Do campo à cidade, a cadeia do arroz venceu etapas, mas tem grandes desafios
Nos últimos 20 anos, durante o período de circulação da Revista Planeta Arroz, houve uma evolução muito grande na lavoura de arroz do Rio Grande do Sul e, porque não dizer, do Brasil e do Mercosul, uma vez que exportamos tecnologias e genética. Podemos destacar, em primeiro momento, o manejo – desde o pós-plantio até a colheita, passando pela irrigação, estrutura de lavoura, melhor entendimento das necessidades do solo e da fertilização – e cultivares com maior resistência a doenças, maior potencial produtivo.
Talvez o maior dos desafios – que está atrelado à renda – imposto aos arrozeiros tenha sido buscar a racionalização das áreas em busca de um aumento de produtividade com redução dos custos proporcionais. O perfil atual da lavoura e do agricultor exige um profissionalismo em gestão das propriedades e a busca de alternativas de cultivo como a soja e também a pecuária, que trazem no conjunto de práticas um aumento de fertilidade do solo e melhores resultados. Migramos da monocultura para um sistema de produção de alimentos, baseado em forte trabalho de pesquisa e agregação tecnológica, na introdução da soja e da pecuária em rotação. Mesmo nas lavouras que repetem o arroz, há um manejo mais eficiente e sustentável estabelecido entre safras.
O desafio dos próximos anos será buscar outros grãos para ingressarem neste novo sistema de produção na metade sul, e coberturas vegetais para intensificar o sistema com culturas de inverno, pastagens, adubação verde, ampliando as possibilidades nessa trajetória a caminho de uma agricultura multicultural, que melhore as condições de solo em termos de fertilidade a fim de alcançar acima de 170 sacos de arroz por hectare, que seria um ponto de equilíbrio em termos de renda. A partir deste número, o produtor começa a obter lucro com a cultura.

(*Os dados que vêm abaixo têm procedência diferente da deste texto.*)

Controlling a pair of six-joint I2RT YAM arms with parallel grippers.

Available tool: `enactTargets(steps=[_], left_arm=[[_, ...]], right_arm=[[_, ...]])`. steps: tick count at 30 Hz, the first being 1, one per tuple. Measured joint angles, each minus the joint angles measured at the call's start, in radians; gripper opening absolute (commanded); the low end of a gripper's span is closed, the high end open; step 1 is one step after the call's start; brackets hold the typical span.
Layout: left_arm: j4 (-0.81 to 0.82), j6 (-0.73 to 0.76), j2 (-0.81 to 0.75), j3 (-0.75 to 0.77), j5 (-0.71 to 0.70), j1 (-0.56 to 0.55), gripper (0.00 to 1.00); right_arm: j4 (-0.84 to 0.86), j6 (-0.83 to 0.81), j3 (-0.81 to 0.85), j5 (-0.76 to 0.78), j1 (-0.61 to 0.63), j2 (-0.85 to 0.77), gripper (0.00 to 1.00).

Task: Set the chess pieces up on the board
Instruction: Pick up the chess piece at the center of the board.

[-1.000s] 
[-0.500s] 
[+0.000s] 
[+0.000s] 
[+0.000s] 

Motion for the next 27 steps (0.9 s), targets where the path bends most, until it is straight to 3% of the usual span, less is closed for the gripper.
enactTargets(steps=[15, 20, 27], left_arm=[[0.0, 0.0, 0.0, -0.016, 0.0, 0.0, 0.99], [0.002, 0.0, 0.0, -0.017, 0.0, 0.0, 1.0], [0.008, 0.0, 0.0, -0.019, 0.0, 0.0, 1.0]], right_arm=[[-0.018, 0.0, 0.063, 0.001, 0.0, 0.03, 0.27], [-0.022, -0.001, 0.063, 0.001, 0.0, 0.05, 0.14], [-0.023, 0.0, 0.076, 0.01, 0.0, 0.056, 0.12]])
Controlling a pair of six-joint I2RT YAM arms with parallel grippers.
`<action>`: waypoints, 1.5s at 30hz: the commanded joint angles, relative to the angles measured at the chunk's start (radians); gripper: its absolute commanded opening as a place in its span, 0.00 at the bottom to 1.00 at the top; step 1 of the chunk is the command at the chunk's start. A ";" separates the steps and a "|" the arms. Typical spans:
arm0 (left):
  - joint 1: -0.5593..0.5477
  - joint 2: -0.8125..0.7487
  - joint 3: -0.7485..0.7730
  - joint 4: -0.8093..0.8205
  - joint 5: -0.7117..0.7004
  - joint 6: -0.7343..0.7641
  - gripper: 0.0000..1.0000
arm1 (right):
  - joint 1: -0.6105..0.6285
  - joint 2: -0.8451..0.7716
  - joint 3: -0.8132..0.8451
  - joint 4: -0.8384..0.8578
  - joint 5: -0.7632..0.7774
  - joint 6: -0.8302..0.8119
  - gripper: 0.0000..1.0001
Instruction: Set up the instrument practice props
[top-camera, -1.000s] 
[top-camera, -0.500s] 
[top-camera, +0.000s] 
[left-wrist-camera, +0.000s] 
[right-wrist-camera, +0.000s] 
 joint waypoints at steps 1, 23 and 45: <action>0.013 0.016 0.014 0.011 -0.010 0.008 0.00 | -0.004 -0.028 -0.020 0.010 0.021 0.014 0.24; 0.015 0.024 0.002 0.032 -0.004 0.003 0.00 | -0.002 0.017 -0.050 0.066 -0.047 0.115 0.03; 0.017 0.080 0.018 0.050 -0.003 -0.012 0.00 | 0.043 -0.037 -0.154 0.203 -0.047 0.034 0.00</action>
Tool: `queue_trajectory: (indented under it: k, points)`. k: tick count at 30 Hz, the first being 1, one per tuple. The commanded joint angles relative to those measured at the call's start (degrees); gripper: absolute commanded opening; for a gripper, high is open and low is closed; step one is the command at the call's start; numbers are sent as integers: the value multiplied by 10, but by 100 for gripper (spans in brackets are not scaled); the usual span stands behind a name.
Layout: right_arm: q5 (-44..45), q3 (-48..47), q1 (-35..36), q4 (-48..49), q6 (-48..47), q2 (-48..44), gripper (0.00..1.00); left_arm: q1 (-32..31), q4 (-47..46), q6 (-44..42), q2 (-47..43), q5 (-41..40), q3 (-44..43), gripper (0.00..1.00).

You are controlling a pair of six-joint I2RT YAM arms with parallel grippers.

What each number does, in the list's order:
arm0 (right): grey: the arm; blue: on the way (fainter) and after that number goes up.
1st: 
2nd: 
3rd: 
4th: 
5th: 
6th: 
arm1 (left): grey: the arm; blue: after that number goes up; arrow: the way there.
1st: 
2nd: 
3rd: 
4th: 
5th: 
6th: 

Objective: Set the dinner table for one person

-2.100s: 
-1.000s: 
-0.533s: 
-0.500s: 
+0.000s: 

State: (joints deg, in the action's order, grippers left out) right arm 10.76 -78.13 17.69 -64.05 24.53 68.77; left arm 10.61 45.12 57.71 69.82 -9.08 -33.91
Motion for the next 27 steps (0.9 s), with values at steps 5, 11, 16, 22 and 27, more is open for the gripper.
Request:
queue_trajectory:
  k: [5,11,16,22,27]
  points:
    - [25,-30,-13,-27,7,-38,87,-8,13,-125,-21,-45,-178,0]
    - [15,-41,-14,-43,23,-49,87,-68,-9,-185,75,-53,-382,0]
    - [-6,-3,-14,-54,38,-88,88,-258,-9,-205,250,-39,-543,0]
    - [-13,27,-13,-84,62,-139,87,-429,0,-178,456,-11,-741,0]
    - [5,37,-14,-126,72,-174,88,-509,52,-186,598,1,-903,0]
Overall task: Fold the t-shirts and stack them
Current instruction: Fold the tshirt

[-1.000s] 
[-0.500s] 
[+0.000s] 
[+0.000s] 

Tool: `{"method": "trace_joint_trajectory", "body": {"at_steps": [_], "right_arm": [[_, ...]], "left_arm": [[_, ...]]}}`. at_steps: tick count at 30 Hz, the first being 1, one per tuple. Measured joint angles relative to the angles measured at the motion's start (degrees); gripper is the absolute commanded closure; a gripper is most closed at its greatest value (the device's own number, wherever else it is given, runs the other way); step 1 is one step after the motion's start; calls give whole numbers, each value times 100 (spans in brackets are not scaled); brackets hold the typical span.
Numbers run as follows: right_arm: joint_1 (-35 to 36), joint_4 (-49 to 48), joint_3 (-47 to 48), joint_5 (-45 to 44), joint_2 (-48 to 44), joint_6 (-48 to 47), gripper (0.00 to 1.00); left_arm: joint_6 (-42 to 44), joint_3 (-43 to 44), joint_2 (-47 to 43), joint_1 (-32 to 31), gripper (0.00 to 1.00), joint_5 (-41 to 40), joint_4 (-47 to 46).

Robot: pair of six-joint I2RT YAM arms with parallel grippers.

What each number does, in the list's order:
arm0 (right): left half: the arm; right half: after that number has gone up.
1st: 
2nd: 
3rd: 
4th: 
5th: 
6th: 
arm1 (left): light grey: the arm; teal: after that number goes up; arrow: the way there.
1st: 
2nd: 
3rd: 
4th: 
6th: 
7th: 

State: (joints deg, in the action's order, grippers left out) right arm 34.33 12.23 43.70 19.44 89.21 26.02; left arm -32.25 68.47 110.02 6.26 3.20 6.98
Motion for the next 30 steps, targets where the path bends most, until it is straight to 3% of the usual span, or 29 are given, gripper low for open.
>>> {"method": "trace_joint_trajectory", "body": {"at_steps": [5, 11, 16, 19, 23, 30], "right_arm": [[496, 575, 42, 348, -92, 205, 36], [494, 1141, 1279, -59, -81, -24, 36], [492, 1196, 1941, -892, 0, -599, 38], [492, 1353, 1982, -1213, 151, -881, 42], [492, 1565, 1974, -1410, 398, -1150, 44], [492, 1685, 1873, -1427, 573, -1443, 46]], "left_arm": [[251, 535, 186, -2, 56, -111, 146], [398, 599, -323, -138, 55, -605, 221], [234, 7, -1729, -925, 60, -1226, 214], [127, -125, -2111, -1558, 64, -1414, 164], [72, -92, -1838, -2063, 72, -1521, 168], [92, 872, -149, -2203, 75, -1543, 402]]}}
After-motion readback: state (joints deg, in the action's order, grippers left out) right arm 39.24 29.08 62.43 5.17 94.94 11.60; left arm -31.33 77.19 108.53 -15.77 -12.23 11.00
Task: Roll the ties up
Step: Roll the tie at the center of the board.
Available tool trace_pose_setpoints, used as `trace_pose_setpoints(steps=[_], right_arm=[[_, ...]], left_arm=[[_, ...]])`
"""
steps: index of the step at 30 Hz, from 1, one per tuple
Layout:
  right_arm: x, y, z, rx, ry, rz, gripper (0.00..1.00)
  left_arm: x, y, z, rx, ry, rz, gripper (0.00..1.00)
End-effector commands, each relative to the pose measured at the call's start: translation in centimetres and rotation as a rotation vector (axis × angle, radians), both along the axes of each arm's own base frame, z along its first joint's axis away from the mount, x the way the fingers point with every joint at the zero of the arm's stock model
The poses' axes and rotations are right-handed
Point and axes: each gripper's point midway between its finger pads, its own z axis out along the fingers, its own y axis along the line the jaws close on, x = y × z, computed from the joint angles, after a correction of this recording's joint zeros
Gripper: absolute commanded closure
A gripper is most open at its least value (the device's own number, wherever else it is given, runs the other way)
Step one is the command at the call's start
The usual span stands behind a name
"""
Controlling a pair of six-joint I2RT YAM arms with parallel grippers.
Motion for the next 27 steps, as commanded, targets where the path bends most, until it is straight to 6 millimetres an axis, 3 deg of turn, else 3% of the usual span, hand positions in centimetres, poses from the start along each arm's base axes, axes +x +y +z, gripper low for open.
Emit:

A tendência é de que permaneçam na atividade aqueles agricultores ávidos por informação, que estão se reinventando na busca de alternativas para baixar custos e auferir renda. A agricultura é cada vez mais uma atividade que exige sustentabilidade por meio dos diversos eixos, em especial o econômico, o ambiental, mas também social – por tudo o que a orizicultura representa no Sul do Brasil e no mundo – e também cultural, pois trata-se de uma lavoura que está há mais de um século integrada às terras baixas, presente em mais de 200 municípios gaúchos e nos quatro países do Mercosul. Não nos faltarão desafios. Estamos vivendo um ano completamente atípico, em que a pandemia, o câmbio, a redução de áreas e o superávit comercial dos últimos anos permitiram uma evolução histórica nos preços do arroz.
Em que pese a tragédia causada pelo coronavírus, o mundo voltou-se à importância do arroz e a lavoura, diante deste cenário, recuperou a sua relevância estratégica diante do consumidor, do varejo e dos governos. A cadeia produtiva respondeu à demanda. Esperamos que, diante de tantos problemas, tenhamos a possibilidade de ver demandas do setor atendidas, com a devida valorização do produtor, e tenhamos a capacidade necessária para discernir um ano atípico de um cenário de normalidade, que esperamos retorne em breve, e sejamos racionais na decisão do tamanho da lavoura que será plantada.
Foi preciso perder muitos anos e produtores, reduzir mais de 200 mil hectares, e uma pandemia e câmbio favorável para recuperarmos a capacidade de obter renda, e nem todos conseguiram. Muitos venderam arroz abaixo de R$ 60,00 este ano, poucos alcançaram os R$ 100,00. Agora, é preciso que sejamos estratégicos ao não aumentar a produção além do limite da capacidade de consumir, exportar e manter um estoque adequado. Nosso grande desafio é buscar o ponto de equilíbrio entre a oferta e a demanda e remuneração justa ao longo da cadeia produtiva, de forma que nos permita recuperar prejuízos, pagar dívidas, investir e manter o Brasil no mapa da autossuficiência em segurança alimentar e um fornecedor confiável e regular de arroz para o mundo.